Saturday, February 27, 2010

Fiona wants to know....

...what this symbol means:

She found it on the lid to a jar of applesauce. She said I could look it up on the internet (the source of all answers, obviously!) but I haven't had any luck so far. Maybe you know?

4 comments:

Amy said...

Doesn't three dots in a triangle usually mean heat? Or something like that ...

I saw an icon on a tube of toothpaste that I didn't recognize and e-mailed the company through their website. They got back to me within a couple of days. Maybe you could do that?

Jonadab said...

Three dots in a triangle means a lot of different things, depending on context. It can mean "therefore" or "ruins" (but, usually the triangle for these meanings is upside-down from the one in the picture). This isn't one of the several symbols I know for "heat", but that doesn't necessarily preclude it from meaning that.

I think the other part of the symbol is probably the place to start, though. It's more distinctive.

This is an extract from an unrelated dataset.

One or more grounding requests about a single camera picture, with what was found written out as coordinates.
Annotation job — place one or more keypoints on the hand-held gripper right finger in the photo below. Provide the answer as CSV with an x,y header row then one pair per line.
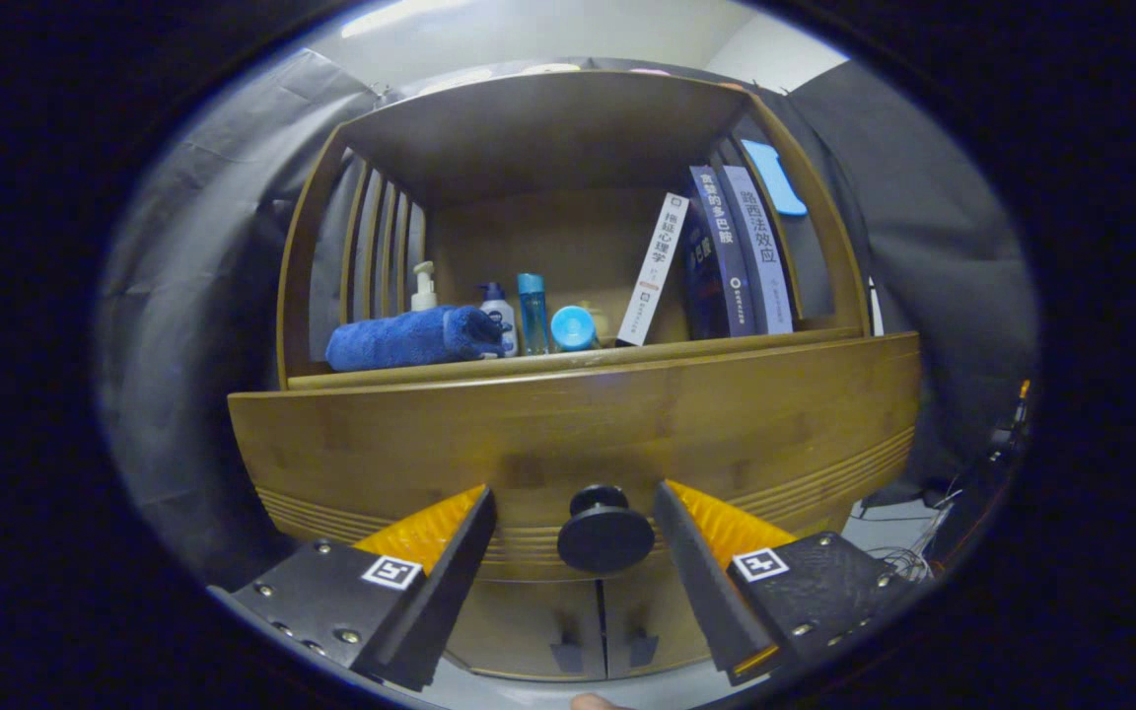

Isn't there a reverse image search out there, where you can try to draw an image and search for others that look similar? I was thinking somebody experimenting with computer image recognition had put up something like that a while back and it got written up on slashdot.

[hmmm....]

Ah, yes, TinEye, that was it. Might be worth cropping your image down to just the symbol, and maybe reducing the color depth, and seeing if anything turns up.

Jonadab said...

Upon closer inspection, I don't think TinEye is the one I was thinking of after all. This may have been it, but that only covers aviation photos, so it's probably not helpful, although the acronym CBIR does lead to an interesting Wikipedia article.

Edwin Kerr said...

It may be a machine-readable symbol, to help the machine that puts the tops on the jars orient the tops so they will fit down on the threads molded into the glass. The jar probably also has indentations on the bottom that help the machine grip the jar and hold it in a standard orientation.